The campaign had been orchestrated by the non-scientific agronomist Trofim Denisovich Lysenko (1898-1976) and supported by Stalin. Lysenko was the leading proponent of the ideas of Ivan Michurin, a form of Lamarckism, during the early years of the Soviet Union. Lysenko's "science" of agriculture was anti-genetic, instead proposing change in species through hybridization and grafting.
In 1928, previously unknown agronomist Trofim Lysenko "invented" a new agricultural technique, vernalization (using humidity and low temperatures to make wheat grow in spring). He promised to triple or quadruple yields using his technique. In reality, the technique was neither new (it was known since 1854, and was extensively studied during the previous twenty years) nor useful.
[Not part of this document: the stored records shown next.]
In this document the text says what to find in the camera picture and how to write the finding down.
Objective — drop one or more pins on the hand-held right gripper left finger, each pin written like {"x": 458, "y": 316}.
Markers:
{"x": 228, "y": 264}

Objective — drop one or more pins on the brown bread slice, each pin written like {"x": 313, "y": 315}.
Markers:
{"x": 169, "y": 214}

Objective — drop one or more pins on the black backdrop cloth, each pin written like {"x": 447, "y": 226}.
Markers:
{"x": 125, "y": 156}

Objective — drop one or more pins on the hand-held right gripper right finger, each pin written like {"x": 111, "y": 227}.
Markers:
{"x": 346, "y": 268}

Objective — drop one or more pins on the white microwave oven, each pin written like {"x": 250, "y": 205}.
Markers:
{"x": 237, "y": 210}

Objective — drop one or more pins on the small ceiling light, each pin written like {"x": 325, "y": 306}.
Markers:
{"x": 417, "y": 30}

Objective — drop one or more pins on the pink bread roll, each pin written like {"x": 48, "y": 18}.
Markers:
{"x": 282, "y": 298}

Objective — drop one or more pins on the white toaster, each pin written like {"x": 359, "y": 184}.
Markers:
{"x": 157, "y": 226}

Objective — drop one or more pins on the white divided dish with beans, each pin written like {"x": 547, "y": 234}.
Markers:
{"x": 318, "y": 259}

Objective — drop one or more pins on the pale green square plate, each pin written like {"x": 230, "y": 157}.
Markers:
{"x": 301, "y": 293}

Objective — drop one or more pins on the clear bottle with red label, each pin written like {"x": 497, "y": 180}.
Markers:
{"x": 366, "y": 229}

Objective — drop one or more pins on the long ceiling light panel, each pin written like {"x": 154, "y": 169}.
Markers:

Soviet mass-media presented him as a genius who developed a new, revolutionary technique. At the time, Soviet propaganda had a tendency to focus upon stories of peasants who, through their own canny ability and intelligence, came up with solutions to practical problems. Lysenko milked the attention for what it was worth, denouncing geneticists and promoting his own ideas of how agriculture works. He was, in turn, supported by the Soviet propaganda machines, which overstated his successes and omitted mention of his failures. Instead of making controlled experiments, Lysenko relied upon questionnaires from farmers, using them to "prove" that vernalization increases wheat yields by 15%. Lysenko was admitted into the Communist Party hierachy and put in charge of agricultural affairs.
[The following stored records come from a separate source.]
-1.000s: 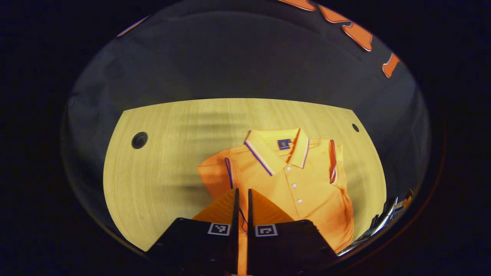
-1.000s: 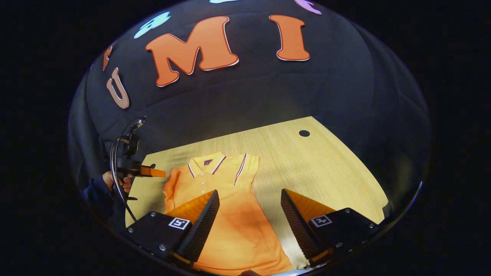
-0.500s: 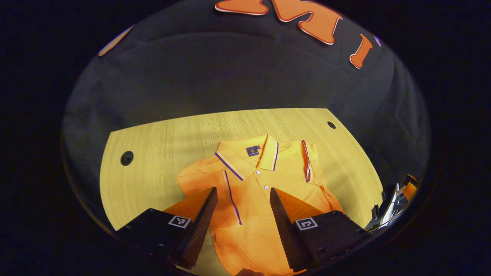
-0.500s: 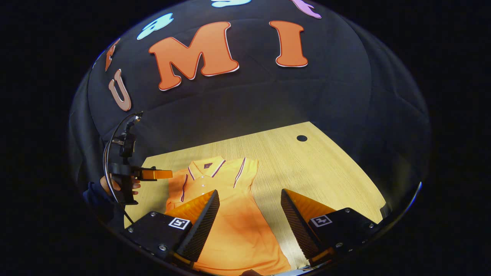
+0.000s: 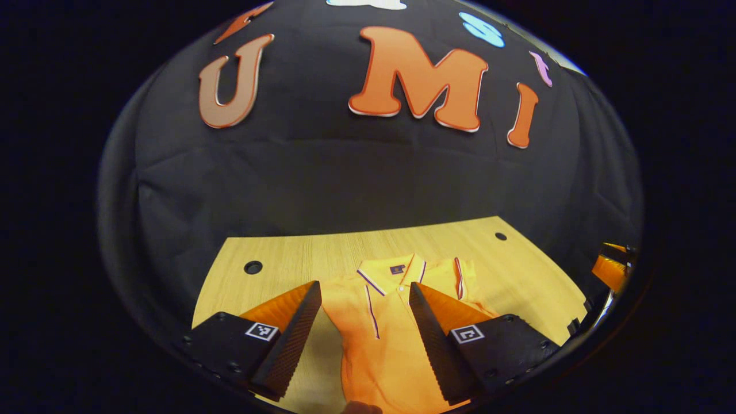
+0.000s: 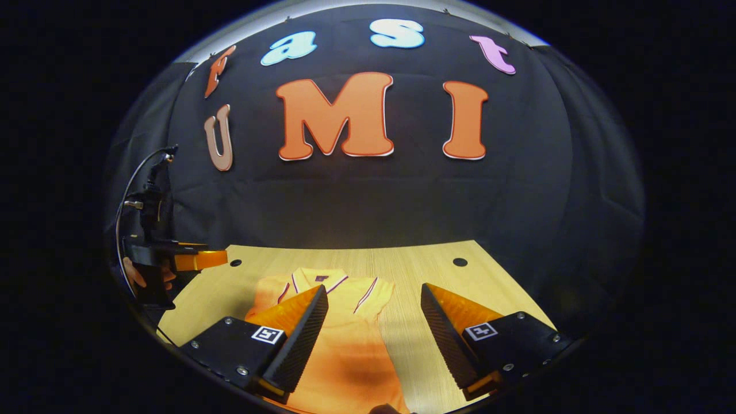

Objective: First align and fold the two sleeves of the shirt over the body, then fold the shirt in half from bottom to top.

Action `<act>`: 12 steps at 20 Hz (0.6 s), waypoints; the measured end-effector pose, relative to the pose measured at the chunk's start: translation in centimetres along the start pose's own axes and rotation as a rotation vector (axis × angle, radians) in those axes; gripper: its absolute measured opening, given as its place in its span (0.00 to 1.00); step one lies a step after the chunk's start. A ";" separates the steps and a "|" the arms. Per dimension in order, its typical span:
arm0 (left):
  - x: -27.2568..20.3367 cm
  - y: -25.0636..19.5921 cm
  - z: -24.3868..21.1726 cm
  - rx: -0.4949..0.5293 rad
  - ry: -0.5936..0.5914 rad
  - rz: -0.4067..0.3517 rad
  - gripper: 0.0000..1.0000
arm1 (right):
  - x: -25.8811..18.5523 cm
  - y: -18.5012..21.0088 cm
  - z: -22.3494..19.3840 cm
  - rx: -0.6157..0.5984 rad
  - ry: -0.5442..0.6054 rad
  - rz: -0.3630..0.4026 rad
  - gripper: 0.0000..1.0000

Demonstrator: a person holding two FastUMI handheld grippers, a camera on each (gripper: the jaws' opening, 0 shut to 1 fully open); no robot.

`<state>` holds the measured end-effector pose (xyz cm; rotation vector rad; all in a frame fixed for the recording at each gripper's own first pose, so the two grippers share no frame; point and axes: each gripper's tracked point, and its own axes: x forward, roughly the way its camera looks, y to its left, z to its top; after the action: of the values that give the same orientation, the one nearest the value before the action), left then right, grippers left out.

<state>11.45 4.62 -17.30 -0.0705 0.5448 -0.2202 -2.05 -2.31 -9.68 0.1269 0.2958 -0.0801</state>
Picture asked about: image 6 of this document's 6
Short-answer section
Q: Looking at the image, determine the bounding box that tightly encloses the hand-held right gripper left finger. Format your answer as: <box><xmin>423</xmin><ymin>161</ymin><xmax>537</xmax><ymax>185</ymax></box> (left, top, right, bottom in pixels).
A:
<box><xmin>177</xmin><ymin>284</ymin><xmax>329</xmax><ymax>404</ymax></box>

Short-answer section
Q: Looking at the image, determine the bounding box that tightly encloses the black backdrop cloth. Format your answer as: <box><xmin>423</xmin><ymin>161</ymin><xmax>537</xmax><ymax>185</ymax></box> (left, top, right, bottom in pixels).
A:
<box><xmin>103</xmin><ymin>3</ymin><xmax>646</xmax><ymax>346</ymax></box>

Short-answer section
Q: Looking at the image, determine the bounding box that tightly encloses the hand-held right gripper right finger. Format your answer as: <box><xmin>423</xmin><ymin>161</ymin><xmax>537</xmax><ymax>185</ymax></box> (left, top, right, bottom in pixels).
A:
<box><xmin>420</xmin><ymin>282</ymin><xmax>576</xmax><ymax>402</ymax></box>

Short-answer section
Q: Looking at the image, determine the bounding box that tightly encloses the orange T-shirt with collar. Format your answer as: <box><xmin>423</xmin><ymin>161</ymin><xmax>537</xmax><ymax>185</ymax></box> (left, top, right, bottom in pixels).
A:
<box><xmin>244</xmin><ymin>267</ymin><xmax>412</xmax><ymax>414</ymax></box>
Between 1934 and 1940, under Lysenko's admonitions and with Stalin's blessings, many geneticists were executed (including Agol, Levit, and Nadson) or sent to labor camps. The most well-known Soviet geneticist, Nikolai Vavilov, was arrested in 1940 and died in prison in 1943. Genetics was stigmatized as a "fascist science" and "bourgeois science," in a political stigmatizing similar to the Nazi denouncements of quantum physics and Einstein's theory of relativity as "Jewish science". Some geneticists, however, survived and continued to work in genetics, dangerous as it was.
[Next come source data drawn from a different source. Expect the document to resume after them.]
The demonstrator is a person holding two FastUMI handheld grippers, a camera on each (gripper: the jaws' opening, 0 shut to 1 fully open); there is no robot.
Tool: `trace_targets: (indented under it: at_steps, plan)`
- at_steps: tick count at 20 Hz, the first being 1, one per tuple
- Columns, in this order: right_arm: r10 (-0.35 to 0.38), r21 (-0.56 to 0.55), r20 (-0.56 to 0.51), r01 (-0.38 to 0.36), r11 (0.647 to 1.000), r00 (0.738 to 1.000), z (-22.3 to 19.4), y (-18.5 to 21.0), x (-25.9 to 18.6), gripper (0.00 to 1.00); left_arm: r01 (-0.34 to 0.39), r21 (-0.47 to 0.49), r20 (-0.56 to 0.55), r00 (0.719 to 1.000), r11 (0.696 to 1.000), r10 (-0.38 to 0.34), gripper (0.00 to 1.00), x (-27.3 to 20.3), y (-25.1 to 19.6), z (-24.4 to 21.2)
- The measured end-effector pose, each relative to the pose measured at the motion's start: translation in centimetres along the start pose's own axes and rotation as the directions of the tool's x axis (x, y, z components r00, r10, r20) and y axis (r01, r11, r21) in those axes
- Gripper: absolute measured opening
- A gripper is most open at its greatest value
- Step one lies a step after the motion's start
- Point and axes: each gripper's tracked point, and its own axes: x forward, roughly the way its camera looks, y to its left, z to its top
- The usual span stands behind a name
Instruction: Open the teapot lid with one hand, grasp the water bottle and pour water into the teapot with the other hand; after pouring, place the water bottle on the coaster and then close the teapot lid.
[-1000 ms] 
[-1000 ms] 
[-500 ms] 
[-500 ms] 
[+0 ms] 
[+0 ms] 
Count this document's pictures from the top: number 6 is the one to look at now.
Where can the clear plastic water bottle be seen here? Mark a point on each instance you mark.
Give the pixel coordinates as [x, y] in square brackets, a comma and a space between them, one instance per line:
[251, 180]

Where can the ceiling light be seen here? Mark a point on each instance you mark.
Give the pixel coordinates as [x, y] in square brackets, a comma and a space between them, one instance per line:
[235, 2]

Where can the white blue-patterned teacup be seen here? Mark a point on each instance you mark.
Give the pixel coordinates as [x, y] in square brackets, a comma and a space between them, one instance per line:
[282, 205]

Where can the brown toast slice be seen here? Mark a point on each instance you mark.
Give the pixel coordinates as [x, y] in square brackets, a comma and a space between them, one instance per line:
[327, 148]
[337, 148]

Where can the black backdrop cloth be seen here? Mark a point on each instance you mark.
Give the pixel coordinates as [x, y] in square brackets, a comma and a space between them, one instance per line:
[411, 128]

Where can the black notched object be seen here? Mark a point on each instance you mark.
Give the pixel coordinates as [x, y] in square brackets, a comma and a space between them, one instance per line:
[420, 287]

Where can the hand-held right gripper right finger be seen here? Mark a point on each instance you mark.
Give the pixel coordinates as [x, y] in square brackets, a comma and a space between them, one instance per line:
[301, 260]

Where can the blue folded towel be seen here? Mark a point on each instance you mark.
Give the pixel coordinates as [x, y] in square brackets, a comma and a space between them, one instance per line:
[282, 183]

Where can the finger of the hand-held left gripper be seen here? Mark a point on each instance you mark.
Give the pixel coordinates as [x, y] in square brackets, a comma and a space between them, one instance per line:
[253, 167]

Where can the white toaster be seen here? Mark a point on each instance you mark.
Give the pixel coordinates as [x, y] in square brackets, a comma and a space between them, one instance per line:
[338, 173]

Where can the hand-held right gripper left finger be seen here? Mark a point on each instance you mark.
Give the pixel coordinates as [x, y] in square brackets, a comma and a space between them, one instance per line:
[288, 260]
In 1948, genetics was officially declared "a bourgeois pseudoscience"; all geneticists were fired from work (some were also arrested), and all genetic research was discontinued. Nikita Khrushchev also valued Lysenko as a great scientist, and the taboo on genetics continued (but all geneticists were released or rehabilitated posthumously). Only in the middle of the 1960s was it waived.
Lysenkoism caused serious, long-term harm to Soviet biology. It represented a serious failure of the early Soviet leadership to admit failure even in the face of utter agricultural disaster. Lysenkoism also spread to China, where it continued long after it was eventually denounced by the Soviets.
The term survives as a metaphor for other beliefs challenged by empirical evidence but preferred for ideological reasons. Carl Sagan compared American creationists to supporters of Lysenko, and similar claims have been raised about the Drug Abuse Resistance Education program .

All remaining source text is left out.